● **WORK REQUIRED**: Please say how many lines in the records below contain the word "shelf". Give only the number.

Items from a data source:
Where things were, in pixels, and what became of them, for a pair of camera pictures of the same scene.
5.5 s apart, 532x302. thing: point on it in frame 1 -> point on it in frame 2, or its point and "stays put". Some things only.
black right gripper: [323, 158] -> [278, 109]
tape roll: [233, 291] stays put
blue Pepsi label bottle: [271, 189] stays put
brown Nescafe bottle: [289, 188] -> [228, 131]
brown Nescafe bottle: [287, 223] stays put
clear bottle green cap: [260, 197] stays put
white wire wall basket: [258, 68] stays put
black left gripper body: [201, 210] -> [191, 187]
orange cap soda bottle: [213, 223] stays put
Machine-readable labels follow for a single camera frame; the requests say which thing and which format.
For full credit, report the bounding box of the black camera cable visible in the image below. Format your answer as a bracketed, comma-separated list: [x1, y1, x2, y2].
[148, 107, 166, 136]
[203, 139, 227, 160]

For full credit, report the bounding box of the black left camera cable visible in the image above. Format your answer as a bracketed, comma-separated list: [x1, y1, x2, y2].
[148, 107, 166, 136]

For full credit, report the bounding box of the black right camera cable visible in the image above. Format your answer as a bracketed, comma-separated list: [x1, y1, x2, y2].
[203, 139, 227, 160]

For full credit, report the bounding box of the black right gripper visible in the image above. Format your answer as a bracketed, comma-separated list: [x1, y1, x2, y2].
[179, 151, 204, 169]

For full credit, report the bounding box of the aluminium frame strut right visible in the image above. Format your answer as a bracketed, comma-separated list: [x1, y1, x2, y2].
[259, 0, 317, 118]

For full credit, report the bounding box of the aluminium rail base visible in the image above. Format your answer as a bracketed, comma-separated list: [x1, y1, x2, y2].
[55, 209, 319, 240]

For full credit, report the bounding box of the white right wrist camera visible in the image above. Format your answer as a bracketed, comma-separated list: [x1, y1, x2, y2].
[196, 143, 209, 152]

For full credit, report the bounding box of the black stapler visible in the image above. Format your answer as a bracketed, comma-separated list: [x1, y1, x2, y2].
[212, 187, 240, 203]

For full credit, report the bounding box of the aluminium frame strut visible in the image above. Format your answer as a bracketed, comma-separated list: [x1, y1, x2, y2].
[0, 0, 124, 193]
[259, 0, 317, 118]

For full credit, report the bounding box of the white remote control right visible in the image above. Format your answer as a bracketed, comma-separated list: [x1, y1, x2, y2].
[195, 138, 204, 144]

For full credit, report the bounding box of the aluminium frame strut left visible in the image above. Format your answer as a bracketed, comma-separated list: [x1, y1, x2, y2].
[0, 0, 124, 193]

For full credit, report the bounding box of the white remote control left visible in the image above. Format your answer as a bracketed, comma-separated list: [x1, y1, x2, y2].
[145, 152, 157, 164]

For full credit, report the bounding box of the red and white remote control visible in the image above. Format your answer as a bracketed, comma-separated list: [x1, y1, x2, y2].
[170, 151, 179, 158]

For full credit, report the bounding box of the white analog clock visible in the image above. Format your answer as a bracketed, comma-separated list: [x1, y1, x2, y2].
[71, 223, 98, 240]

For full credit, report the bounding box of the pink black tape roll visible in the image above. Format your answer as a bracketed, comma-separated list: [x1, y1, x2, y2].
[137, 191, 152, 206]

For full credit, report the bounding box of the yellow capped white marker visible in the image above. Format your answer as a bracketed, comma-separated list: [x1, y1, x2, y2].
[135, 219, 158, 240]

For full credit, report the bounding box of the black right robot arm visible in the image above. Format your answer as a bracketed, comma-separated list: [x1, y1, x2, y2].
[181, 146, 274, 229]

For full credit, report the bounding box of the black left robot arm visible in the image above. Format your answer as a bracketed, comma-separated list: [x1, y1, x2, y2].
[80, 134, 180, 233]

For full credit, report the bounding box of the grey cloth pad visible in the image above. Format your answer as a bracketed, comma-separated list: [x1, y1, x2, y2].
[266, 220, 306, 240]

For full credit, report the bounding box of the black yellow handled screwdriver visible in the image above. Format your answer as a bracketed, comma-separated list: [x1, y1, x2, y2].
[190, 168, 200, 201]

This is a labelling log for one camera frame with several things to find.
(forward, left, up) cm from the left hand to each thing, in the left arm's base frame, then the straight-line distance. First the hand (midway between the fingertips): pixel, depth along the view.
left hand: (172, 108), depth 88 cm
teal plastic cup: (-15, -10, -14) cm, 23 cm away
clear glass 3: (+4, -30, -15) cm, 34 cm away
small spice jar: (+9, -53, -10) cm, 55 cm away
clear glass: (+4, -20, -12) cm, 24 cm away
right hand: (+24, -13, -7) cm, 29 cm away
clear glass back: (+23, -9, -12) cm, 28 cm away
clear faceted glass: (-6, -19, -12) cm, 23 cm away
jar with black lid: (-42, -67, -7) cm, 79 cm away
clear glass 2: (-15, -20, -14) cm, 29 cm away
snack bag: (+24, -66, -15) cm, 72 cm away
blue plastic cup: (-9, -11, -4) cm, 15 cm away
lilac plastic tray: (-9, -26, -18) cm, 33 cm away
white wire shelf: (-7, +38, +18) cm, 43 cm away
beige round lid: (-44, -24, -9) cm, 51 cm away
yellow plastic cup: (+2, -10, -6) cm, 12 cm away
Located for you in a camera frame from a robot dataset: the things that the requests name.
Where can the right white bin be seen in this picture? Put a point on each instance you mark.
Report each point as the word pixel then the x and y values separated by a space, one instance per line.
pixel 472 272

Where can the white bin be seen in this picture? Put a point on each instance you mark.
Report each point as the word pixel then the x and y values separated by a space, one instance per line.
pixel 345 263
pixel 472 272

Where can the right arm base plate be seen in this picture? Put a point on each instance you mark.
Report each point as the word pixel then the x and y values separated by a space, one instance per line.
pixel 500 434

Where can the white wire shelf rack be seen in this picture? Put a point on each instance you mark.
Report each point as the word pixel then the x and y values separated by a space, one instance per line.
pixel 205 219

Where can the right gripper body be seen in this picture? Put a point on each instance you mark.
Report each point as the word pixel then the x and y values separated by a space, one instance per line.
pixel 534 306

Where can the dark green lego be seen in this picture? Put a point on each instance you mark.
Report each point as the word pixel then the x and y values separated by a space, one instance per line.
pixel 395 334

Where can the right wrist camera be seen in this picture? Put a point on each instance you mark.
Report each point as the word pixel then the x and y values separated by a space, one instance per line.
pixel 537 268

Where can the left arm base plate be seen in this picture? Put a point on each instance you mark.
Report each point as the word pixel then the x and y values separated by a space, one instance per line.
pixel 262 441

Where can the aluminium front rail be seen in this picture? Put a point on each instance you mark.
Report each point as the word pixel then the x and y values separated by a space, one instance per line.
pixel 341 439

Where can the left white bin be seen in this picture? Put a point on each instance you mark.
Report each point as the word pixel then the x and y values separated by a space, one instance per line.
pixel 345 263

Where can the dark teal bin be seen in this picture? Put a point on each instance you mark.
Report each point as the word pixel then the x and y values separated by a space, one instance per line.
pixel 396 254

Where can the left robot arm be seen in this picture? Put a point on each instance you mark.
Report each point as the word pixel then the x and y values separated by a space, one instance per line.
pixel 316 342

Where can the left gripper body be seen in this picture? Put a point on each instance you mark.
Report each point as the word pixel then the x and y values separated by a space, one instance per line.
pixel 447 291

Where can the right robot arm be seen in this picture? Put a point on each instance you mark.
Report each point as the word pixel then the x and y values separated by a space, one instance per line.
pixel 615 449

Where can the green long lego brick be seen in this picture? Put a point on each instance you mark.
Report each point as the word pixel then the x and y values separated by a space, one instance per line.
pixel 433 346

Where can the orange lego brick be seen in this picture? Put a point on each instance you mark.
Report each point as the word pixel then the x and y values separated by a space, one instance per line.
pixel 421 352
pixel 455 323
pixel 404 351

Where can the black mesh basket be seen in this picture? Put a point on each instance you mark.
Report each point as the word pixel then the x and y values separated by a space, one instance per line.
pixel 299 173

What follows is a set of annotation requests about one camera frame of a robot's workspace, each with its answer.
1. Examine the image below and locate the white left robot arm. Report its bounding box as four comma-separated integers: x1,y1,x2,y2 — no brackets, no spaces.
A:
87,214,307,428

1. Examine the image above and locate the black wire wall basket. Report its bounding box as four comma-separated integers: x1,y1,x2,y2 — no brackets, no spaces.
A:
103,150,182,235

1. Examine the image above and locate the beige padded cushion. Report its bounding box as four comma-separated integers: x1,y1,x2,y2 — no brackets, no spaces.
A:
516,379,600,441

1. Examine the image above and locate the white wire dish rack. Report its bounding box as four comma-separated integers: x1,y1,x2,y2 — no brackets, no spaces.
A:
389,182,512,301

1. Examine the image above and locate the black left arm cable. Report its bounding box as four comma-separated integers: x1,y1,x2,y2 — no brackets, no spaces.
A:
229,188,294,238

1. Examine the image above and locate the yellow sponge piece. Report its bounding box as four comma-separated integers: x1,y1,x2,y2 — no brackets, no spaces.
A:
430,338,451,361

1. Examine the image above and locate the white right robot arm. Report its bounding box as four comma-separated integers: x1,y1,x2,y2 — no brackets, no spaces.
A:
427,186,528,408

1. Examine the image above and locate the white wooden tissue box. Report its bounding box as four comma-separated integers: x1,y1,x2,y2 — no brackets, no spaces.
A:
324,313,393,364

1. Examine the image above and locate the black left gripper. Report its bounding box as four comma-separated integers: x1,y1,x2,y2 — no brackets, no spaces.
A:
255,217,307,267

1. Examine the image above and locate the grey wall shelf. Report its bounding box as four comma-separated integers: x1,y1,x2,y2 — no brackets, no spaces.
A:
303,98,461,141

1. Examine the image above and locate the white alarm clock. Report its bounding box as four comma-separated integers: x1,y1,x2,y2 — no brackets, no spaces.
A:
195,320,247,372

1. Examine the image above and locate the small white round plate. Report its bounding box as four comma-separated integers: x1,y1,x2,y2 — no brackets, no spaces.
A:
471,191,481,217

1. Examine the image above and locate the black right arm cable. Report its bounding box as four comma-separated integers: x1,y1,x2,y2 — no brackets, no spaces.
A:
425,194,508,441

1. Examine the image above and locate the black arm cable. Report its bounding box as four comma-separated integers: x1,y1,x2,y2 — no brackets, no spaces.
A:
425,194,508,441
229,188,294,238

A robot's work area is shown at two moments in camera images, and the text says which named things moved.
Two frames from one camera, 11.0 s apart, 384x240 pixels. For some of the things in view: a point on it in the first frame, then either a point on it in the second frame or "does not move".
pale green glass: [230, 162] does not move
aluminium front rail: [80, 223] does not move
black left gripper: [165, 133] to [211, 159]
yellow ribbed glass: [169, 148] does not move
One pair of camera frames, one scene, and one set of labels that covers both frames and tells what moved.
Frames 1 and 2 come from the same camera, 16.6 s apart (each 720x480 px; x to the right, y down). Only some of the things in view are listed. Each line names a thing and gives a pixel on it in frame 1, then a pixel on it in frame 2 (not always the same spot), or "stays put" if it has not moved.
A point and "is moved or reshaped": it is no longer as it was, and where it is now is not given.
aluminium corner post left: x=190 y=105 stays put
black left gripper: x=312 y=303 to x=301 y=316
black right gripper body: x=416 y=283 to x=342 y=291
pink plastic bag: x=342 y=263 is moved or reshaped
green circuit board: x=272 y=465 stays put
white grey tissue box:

● **SOLUTION TO THE EXERCISE**: 3